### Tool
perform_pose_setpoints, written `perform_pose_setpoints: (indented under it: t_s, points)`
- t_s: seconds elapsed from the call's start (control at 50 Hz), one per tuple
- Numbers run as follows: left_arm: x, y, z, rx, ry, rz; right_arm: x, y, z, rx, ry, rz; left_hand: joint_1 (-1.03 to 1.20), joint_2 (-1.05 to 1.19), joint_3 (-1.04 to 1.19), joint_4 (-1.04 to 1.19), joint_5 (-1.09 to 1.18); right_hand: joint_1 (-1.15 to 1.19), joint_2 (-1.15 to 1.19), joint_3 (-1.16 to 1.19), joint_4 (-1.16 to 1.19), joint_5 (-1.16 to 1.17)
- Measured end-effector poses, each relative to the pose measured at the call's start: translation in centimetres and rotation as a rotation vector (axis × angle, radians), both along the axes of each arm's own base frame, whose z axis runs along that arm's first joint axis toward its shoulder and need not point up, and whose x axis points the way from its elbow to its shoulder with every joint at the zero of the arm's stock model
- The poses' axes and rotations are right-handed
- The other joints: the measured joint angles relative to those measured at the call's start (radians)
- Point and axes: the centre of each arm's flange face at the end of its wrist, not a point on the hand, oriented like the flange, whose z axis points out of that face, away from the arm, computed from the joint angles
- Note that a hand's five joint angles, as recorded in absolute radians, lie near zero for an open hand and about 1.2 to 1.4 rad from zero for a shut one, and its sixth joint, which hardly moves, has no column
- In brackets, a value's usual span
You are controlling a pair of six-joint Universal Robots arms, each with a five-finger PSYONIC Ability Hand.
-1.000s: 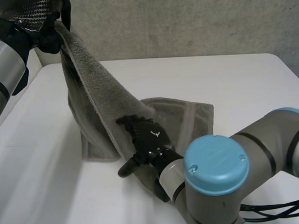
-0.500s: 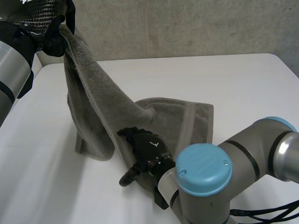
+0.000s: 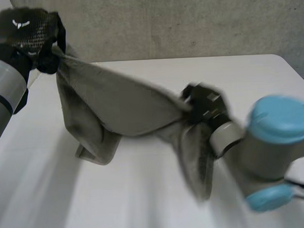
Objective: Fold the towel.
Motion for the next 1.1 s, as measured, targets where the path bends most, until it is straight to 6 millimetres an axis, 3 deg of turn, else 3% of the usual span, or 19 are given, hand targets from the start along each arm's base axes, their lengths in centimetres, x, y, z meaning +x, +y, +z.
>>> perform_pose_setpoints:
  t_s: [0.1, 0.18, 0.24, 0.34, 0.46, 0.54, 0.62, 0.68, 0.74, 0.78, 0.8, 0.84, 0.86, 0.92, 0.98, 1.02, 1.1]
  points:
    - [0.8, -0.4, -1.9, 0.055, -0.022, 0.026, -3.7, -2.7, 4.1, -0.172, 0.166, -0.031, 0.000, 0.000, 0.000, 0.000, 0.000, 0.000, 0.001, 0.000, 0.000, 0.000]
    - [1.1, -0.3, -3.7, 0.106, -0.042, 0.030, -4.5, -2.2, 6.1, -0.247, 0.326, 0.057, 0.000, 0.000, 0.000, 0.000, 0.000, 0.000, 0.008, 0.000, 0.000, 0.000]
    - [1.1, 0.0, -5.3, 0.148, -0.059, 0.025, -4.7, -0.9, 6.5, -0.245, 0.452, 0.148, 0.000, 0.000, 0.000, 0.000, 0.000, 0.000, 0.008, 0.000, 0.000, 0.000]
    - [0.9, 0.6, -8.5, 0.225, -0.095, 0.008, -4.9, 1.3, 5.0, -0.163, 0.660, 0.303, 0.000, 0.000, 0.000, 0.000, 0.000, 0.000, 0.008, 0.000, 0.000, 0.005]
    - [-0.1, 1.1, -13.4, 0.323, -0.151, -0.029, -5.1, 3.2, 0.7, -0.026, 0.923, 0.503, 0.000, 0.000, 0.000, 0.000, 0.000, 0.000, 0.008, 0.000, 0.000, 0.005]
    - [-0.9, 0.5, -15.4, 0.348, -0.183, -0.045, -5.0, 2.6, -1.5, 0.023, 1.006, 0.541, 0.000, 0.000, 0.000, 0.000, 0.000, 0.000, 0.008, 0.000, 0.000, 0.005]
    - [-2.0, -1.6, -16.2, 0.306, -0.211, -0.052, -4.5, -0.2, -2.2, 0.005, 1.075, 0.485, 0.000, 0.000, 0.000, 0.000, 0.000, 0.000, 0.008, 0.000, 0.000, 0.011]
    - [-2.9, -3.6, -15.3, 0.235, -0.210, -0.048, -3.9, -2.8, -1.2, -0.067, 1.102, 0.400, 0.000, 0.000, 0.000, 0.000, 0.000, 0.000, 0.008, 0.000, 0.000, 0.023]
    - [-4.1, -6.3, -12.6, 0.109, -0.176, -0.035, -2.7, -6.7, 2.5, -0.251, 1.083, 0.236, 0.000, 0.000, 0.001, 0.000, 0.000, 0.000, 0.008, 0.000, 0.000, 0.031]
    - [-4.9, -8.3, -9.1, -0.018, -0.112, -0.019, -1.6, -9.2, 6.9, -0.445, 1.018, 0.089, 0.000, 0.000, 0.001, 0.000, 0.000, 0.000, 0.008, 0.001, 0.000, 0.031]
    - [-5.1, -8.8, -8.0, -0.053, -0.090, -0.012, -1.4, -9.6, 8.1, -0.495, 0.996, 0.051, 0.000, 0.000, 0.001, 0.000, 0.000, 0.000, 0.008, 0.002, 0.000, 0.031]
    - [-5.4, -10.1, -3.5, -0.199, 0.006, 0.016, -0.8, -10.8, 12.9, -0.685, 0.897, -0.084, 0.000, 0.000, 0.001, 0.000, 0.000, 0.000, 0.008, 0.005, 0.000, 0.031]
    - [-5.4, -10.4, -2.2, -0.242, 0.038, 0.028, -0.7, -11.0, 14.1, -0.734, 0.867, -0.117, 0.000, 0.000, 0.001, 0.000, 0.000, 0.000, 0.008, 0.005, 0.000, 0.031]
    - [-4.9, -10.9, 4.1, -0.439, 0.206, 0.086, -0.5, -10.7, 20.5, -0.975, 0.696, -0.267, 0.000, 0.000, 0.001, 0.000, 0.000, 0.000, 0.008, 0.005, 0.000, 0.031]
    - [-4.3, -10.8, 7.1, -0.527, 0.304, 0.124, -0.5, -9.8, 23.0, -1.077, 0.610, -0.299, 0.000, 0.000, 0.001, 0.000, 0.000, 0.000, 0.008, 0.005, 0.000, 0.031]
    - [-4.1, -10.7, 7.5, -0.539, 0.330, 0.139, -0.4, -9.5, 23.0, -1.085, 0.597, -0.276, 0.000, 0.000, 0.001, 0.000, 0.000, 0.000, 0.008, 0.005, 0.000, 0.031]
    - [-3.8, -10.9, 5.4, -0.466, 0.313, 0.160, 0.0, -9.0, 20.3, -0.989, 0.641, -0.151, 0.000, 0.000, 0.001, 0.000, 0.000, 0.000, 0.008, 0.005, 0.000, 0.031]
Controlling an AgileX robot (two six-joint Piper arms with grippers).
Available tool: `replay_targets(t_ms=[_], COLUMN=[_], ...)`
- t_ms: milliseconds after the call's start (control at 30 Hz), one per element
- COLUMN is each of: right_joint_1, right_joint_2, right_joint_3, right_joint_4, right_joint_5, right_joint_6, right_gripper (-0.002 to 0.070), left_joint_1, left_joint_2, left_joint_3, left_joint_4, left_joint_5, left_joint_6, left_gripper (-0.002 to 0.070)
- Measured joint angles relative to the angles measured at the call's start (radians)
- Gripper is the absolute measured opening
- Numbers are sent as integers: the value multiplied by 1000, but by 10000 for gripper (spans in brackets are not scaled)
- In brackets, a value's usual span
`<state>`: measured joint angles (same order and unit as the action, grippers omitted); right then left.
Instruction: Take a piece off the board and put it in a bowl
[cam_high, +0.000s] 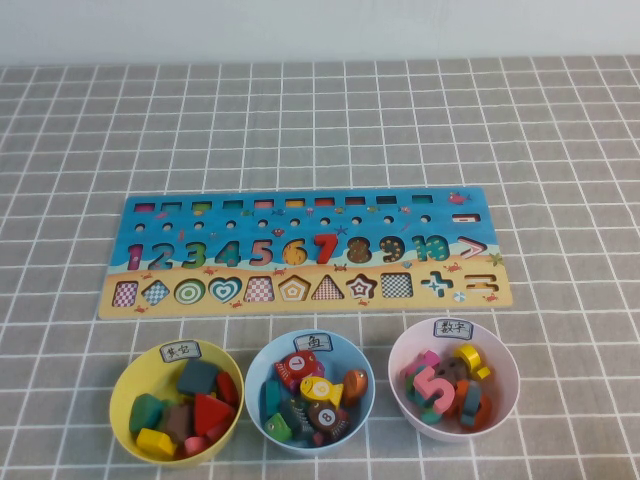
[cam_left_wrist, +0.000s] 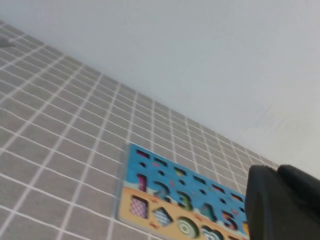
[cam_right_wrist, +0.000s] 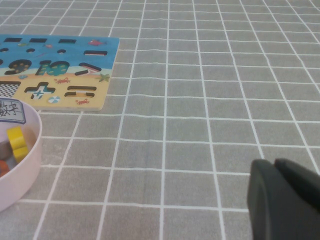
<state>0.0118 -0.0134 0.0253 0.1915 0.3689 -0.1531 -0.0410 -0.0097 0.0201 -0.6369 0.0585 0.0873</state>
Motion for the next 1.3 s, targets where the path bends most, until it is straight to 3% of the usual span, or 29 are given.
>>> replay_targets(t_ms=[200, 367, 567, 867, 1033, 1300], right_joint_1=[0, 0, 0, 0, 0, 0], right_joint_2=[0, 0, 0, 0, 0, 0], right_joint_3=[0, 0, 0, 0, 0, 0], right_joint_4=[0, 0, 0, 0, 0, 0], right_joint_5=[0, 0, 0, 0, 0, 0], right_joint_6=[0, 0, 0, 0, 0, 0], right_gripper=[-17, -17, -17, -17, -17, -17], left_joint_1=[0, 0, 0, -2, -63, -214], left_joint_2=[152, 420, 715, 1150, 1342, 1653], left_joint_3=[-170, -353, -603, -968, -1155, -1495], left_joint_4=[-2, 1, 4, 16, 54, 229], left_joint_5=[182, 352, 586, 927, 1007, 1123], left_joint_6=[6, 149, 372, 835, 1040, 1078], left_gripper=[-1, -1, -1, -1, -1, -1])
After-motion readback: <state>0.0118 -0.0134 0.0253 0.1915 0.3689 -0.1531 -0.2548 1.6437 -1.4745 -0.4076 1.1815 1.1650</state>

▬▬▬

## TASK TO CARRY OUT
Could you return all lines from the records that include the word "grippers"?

## OUTPUT OF THE EXERCISE
Controlling an AgileX robot (two six-joint Piper arms with grippers).
`<state>`: measured joint angles (same order and unit as the action, grippers omitted); right then left.

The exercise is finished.